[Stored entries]
──────────────────────────────

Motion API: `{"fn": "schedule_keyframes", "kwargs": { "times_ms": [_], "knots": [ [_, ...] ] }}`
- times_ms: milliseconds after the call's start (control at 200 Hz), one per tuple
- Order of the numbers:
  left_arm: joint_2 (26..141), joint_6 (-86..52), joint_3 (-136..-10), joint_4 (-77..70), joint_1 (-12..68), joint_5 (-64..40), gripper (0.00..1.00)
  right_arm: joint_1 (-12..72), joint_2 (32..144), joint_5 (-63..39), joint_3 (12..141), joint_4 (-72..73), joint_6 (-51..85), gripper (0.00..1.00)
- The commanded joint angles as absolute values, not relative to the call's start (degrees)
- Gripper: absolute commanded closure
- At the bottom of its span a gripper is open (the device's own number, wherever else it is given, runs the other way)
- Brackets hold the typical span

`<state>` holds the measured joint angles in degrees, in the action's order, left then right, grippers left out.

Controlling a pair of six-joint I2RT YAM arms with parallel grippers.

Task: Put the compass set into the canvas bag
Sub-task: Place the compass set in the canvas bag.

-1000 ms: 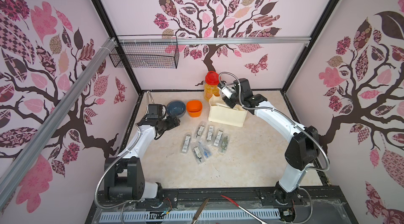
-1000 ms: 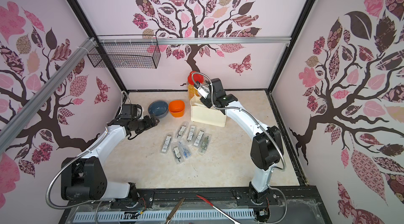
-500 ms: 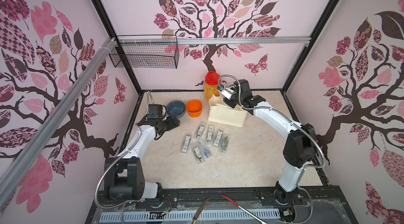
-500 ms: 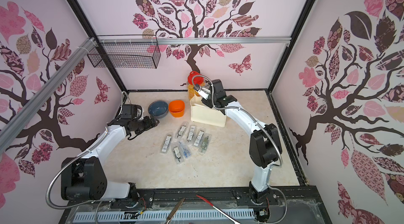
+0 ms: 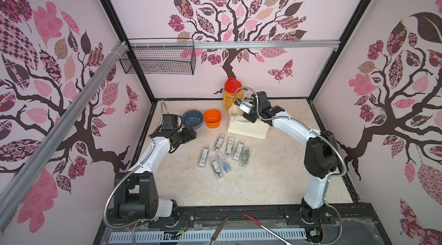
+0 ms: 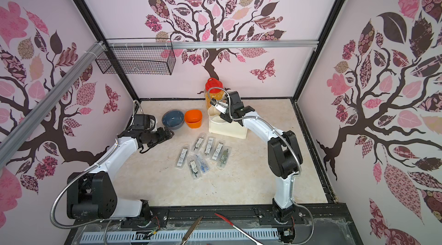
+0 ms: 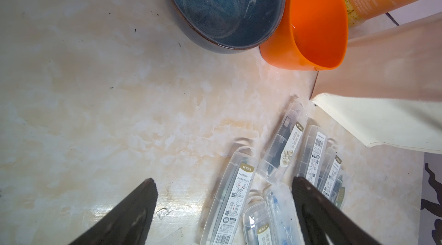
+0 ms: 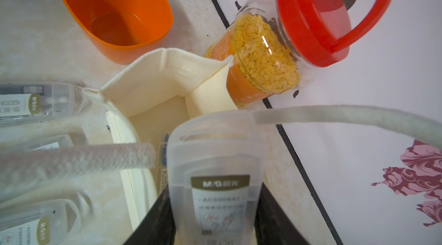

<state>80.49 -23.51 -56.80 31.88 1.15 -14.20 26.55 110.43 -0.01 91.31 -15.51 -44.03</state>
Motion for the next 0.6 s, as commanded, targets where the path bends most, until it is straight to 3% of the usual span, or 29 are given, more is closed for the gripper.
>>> {"fn": "schedule_keyframes", "kwargs": {
  "times_ms": [0, 250, 595],
  "knots": [
    [80.3, -22.3, -56.7, 32.1, 0.9, -13.5, 0.08, 26.5, 114.6, -2.1, 93.3, -17.4, -45.2, 0.7],
    [80.3, -22.2, -56.8, 32.6, 0.9, -13.6, 0.08, 26.1, 118.6, -3.9, 96.5, -19.6, -44.6, 0.68],
    [81.2, -22.1, -57.6, 33.1, 0.8, -14.0, 0.08, 25.0, 119.1, -7.6, 97.6, -21.9, -44.9, 0.53]
  ]
}}
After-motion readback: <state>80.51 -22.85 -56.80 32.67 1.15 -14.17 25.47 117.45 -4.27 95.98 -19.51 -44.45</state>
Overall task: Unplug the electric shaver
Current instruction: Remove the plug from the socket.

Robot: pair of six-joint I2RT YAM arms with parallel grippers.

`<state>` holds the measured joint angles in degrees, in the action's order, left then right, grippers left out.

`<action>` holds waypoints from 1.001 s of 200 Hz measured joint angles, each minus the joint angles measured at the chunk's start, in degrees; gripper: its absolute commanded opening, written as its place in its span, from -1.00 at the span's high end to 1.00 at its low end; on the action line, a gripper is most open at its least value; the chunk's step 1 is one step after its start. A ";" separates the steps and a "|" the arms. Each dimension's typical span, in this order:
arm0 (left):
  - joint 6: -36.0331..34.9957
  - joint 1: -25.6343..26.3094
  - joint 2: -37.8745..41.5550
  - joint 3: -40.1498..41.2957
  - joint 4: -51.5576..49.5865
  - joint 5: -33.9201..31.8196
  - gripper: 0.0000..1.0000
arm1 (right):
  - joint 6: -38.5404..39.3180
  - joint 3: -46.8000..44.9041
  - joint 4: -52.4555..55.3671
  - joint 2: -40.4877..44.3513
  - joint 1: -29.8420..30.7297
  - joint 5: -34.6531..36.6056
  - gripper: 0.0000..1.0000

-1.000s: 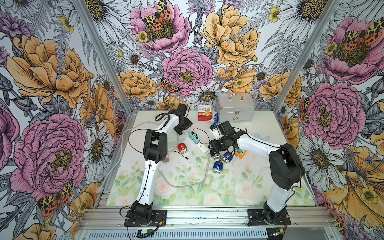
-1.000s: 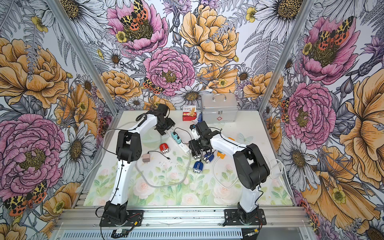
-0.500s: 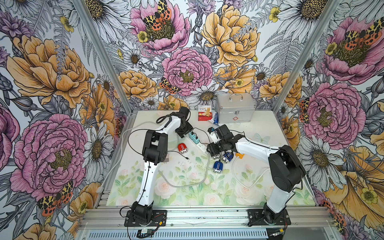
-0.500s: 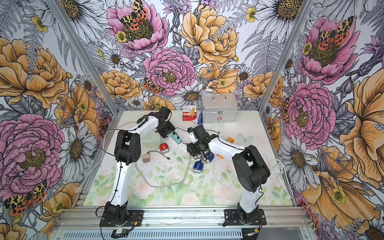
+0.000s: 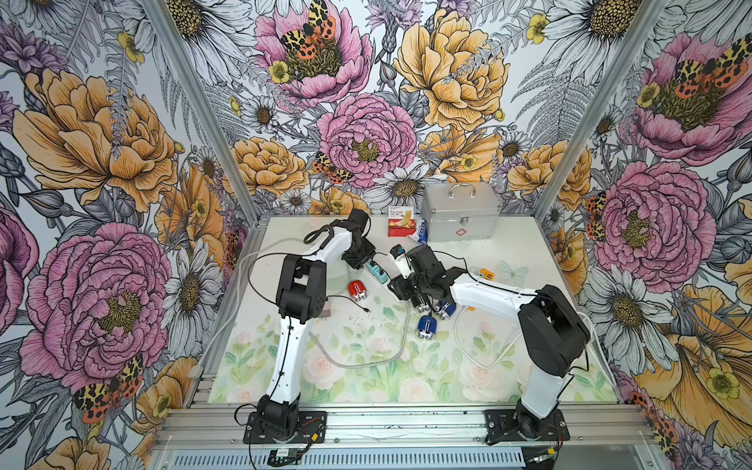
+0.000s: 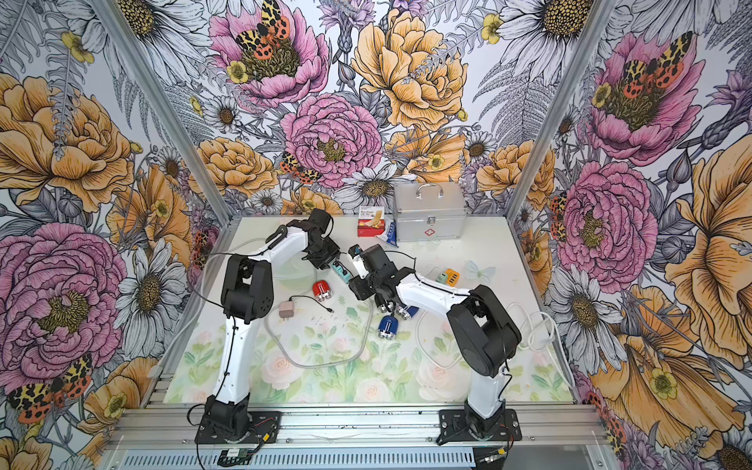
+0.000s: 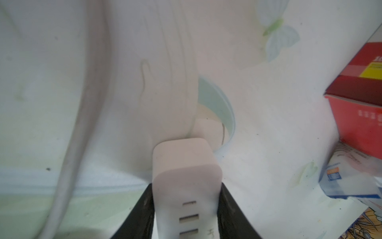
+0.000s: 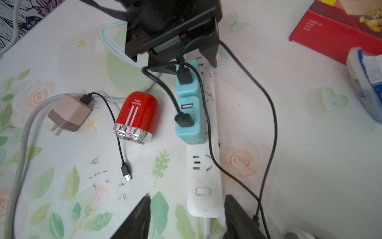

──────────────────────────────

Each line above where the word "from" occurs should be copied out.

### Solution
Current instruction: Remove the plug from the socket.
`<action>` holds waypoints from 1.001 s of 200 Hz measured joint angles, each minus the joint angles measured at the chunk's start, in degrees; gripper: its absolute commanded opening, written as its place in its span, from -1.00 at the span's high end to 1.00 at its low end; on the action line, a gripper is most open at its least value; the chunk's step 1 is one step after its start. A ";" separates the steps and a "|" the arms. Each dimension's typical span, in this order:

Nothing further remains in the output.